Embaas
embaas is a fully managed NLP API service that offers features like embedding generation, document text extraction, document to embeddings and more. You can choose a variety of pre-trained models.
Prerequisites
Create a free embaas account at https://embaas.io/register and generate an API key
Document Text Extraction API
The document text extraction API allows you to extract the text from a given document. The API supports a variety of document formats, including PDF, mp3, mp4 and more. For a full list of supported formats, check out the API docs (link below).
# Set API key
embaas_api_key = "YOUR_API_KEY"
# or set environment variable
os.environ["EMBAAS_API_KEY"] = "YOUR_API_KEY"
Using a blob (bytes)
from langchain.document_loaders.embaas import EmbaasBlobLoader
from langchain.document_loaders.blob_loaders import Blob
API Reference:
- EmbaasBlobLoader from
langchain.document_loaders.embaas
- Blob from
langchain.document_loaders.blob_loaders
blob_loader = EmbaasBlobLoader()
blob = Blob.from_path("example.pdf")
documents = blob_loader.load(blob)
# You can also directly create embeddings with your preferred embeddings model
blob_loader = EmbaasBlobLoader(params={"model": "e5-large-v2", "should_embed": True})

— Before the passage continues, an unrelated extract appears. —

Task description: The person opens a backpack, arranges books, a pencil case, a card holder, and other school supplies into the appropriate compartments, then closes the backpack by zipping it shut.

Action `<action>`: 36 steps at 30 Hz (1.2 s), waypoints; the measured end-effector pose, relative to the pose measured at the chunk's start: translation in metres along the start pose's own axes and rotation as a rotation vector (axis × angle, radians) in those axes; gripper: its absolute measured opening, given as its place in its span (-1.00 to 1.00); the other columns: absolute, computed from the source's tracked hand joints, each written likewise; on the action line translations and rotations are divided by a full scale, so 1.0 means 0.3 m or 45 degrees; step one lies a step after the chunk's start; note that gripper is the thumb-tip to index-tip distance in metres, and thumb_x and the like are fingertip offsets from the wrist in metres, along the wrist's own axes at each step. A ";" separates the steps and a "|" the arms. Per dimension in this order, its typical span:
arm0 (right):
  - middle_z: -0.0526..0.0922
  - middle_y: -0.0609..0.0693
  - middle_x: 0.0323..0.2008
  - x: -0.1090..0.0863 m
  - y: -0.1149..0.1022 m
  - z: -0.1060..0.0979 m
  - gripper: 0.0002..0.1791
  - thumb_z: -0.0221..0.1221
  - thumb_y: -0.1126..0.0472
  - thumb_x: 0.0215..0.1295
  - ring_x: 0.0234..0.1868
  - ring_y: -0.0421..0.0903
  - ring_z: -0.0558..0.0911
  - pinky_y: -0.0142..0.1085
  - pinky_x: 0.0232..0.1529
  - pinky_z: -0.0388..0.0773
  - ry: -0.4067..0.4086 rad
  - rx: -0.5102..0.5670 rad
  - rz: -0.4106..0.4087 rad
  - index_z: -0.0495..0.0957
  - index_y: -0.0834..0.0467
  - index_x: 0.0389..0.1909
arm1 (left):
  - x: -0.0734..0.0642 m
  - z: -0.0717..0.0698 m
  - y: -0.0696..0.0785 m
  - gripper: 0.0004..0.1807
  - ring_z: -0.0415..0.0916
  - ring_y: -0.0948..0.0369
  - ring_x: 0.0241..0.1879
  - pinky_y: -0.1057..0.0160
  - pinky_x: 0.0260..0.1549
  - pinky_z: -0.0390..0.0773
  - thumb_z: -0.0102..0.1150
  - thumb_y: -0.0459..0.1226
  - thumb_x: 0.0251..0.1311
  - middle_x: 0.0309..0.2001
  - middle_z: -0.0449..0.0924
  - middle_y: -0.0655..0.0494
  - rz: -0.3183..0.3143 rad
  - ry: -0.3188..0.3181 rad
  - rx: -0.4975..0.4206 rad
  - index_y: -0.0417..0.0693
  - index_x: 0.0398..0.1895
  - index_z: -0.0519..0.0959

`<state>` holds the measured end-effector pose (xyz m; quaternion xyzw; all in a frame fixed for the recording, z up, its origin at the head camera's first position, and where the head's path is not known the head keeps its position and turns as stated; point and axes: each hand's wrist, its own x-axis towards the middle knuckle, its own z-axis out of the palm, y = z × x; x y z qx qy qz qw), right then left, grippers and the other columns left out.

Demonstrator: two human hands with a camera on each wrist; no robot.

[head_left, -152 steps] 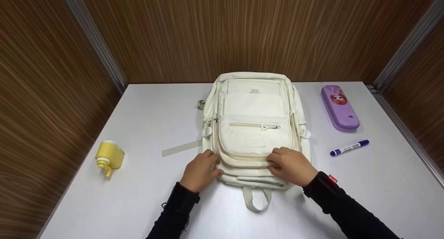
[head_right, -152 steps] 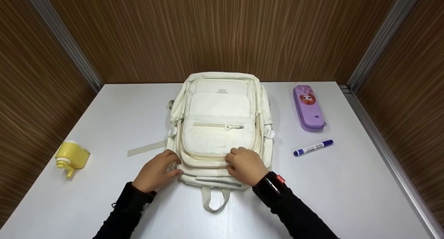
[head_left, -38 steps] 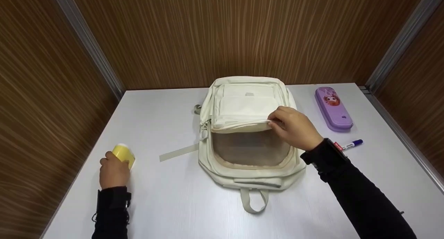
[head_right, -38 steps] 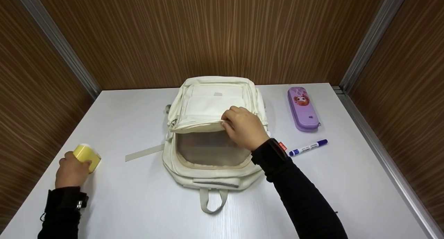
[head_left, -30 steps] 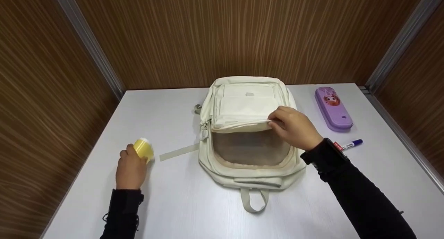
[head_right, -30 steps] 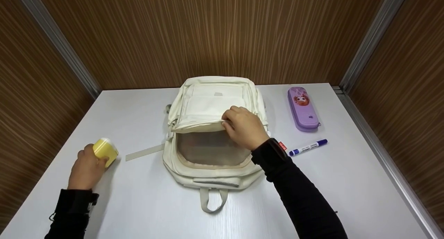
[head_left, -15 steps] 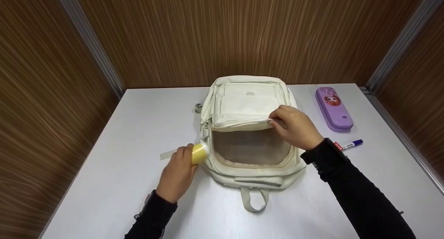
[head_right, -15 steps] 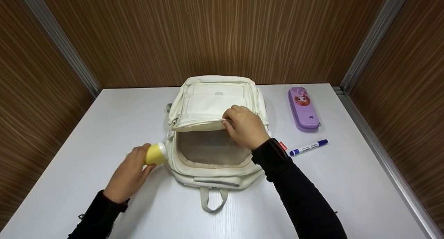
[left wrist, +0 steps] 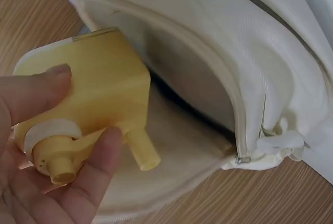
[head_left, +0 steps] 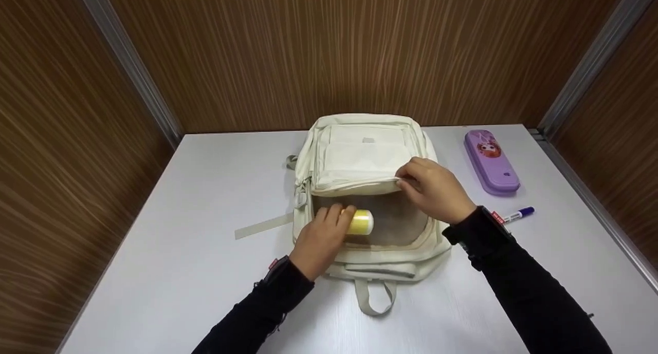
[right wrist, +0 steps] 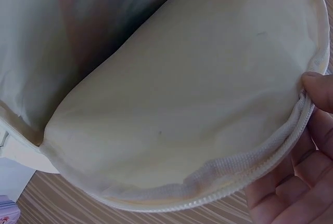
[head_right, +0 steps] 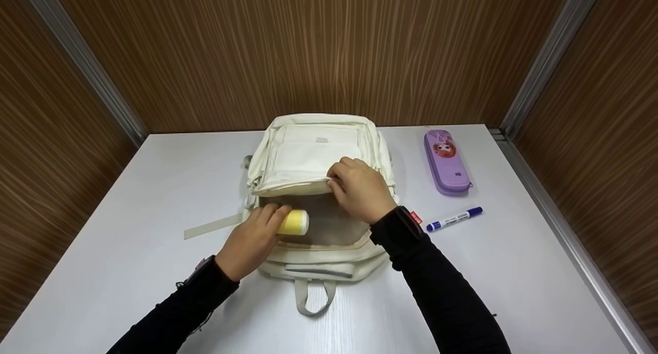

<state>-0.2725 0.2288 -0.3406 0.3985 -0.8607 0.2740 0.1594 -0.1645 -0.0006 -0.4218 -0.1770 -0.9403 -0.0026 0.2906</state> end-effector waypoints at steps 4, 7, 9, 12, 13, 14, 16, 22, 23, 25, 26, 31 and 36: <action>0.60 0.04 -0.37 0.000 0.000 0.004 -0.95 0.26 0.32 0.23 -0.31 -0.08 0.53 -0.16 -0.21 0.49 0.002 0.006 0.003 0.61 0.21 -0.31 | 0.033 0.054 0.005 -0.45 0.54 0.08 -0.20 0.29 -0.40 0.65 0.16 -0.52 0.04 -0.06 0.57 0.00 0.015 0.038 0.102 -0.05 0.15 0.43; 0.60 0.04 -0.38 0.000 -0.001 0.006 -0.95 0.26 0.31 0.24 -0.31 -0.08 0.53 -0.16 -0.22 0.48 0.006 0.008 -0.003 0.61 0.21 -0.31 | 0.051 0.088 0.005 -0.51 0.56 0.07 -0.23 0.29 -0.44 0.64 0.17 -0.51 0.02 -0.11 0.57 0.01 0.003 0.115 0.172 -0.05 0.08 0.45; 0.60 0.04 -0.38 0.000 0.000 0.005 -0.95 0.26 0.31 0.24 -0.32 -0.09 0.52 -0.16 -0.22 0.48 0.009 0.007 -0.004 0.61 0.21 -0.31 | 0.061 0.103 0.005 -0.53 0.57 0.08 -0.26 0.30 -0.52 0.63 0.19 -0.51 -0.01 -0.12 0.58 0.01 -0.003 0.160 0.204 -0.05 0.02 0.46; 0.59 0.04 -0.39 0.000 0.000 0.003 -0.94 0.26 0.30 0.25 -0.33 -0.09 0.52 -0.16 -0.23 0.47 0.013 0.013 -0.007 0.61 0.22 -0.31 | 0.071 0.114 0.005 -0.56 0.59 0.09 -0.31 0.31 -0.62 0.60 0.23 -0.49 -0.02 -0.14 0.59 0.02 -0.011 0.189 0.238 -0.04 -0.02 0.46; 0.59 0.04 -0.39 0.000 0.001 0.002 -0.94 0.26 0.30 0.25 -0.33 -0.08 0.52 -0.16 -0.23 0.47 0.012 0.014 -0.008 0.61 0.22 -0.31 | 0.072 0.116 0.005 -0.56 0.59 0.10 -0.33 0.31 -0.65 0.59 0.24 -0.49 -0.02 -0.15 0.59 0.02 -0.011 0.188 0.240 -0.04 -0.02 0.46; 0.59 0.04 -0.39 0.000 0.001 0.001 -0.94 0.26 0.29 0.25 -0.32 -0.08 0.52 -0.16 -0.23 0.48 0.011 0.014 -0.008 0.61 0.22 -0.31 | 0.073 0.117 0.006 -0.56 0.59 0.10 -0.34 0.32 -0.66 0.58 0.24 -0.48 -0.02 -0.14 0.59 0.02 -0.011 0.185 0.240 -0.04 -0.02 0.47; 0.60 0.04 -0.38 0.000 0.003 -0.001 -0.93 0.25 0.29 0.25 -0.32 -0.08 0.53 -0.15 -0.22 0.48 0.008 0.016 -0.006 0.61 0.22 -0.31 | 0.073 0.119 0.008 -0.54 0.60 0.10 -0.32 0.32 -0.64 0.60 0.24 -0.48 0.00 -0.12 0.60 0.02 -0.011 0.168 0.236 -0.05 0.02 0.47; 0.60 0.04 -0.37 -0.002 0.008 -0.006 -0.94 0.25 0.30 0.26 -0.30 -0.07 0.53 -0.15 -0.19 0.48 -0.003 0.009 0.007 0.61 0.22 -0.30 | 0.059 0.139 0.018 -0.37 0.62 0.04 -0.06 0.34 -0.50 0.66 0.21 -0.55 -0.03 0.07 0.56 -0.04 0.010 0.079 0.137 -0.11 0.21 0.45; 0.60 0.04 -0.37 -0.002 0.008 -0.007 -0.94 0.25 0.29 0.26 -0.30 -0.08 0.53 -0.15 -0.19 0.48 -0.005 0.008 0.009 0.61 0.22 -0.30 | 0.057 0.143 0.021 -0.34 0.61 0.03 -0.02 0.34 -0.50 0.66 0.21 -0.55 -0.05 0.11 0.55 -0.06 0.010 0.068 0.121 -0.12 0.24 0.44; 0.60 0.04 -0.36 -0.003 0.007 -0.007 -0.94 0.25 0.29 0.27 -0.30 -0.08 0.53 -0.15 -0.20 0.48 -0.005 0.009 0.009 0.61 0.22 -0.29 | 0.056 0.151 0.027 -0.32 0.60 0.01 0.03 0.34 -0.54 0.66 0.21 -0.54 -0.06 0.17 0.53 -0.07 0.005 0.070 0.122 -0.13 0.26 0.43; 0.60 0.04 -0.36 -0.004 0.007 -0.007 -0.94 0.25 0.29 0.26 -0.30 -0.08 0.52 -0.15 -0.20 0.48 -0.003 0.010 0.008 0.61 0.22 -0.29 | 0.057 0.155 0.029 -0.32 0.60 0.00 0.04 0.34 -0.57 0.65 0.20 -0.53 -0.05 0.18 0.52 -0.07 -0.001 0.071 0.129 -0.13 0.27 0.43; 0.60 0.04 -0.37 -0.005 0.007 -0.009 -0.94 0.25 0.31 0.25 -0.32 -0.09 0.52 -0.16 -0.22 0.47 0.009 0.023 0.004 0.61 0.22 -0.29 | 0.072 0.162 0.030 -0.30 0.57 -0.05 0.09 0.29 -0.58 0.66 0.15 -0.54 -0.02 0.22 0.48 -0.10 -0.036 0.014 0.113 -0.16 0.31 0.39; 0.60 0.03 -0.37 -0.002 0.005 -0.016 -0.94 0.25 0.32 0.24 -0.33 -0.11 0.51 -0.18 -0.23 0.46 0.020 0.036 0.012 0.61 0.22 -0.29 | 0.094 0.169 0.013 -0.26 0.58 -0.13 0.05 0.26 -0.62 0.64 0.13 -0.57 -0.08 0.21 0.48 -0.13 -0.051 -0.033 0.080 -0.18 0.32 0.39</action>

blob = Blob.from_path("example.pdf")
documents = blob_loader.load(blob)
print(documents[0]["metadata"]["embedding"])
Using a file
from langchain.document_loaders.embaas import EmbaasLoader
API Reference:
- EmbaasLoader from
langchain.document_loaders.embaas
file_loader = EmbaasLoader(file_path="example.pdf")
documents = file_loader.load()
# Disable automatic text splitting
file_loader = EmbaasLoader(file_path="example.mp3", params={"should_chunk": False})
documents = file_loader.load()
For more detailed information about the embaas document text extraction API, please refer to the official embaas API documentation.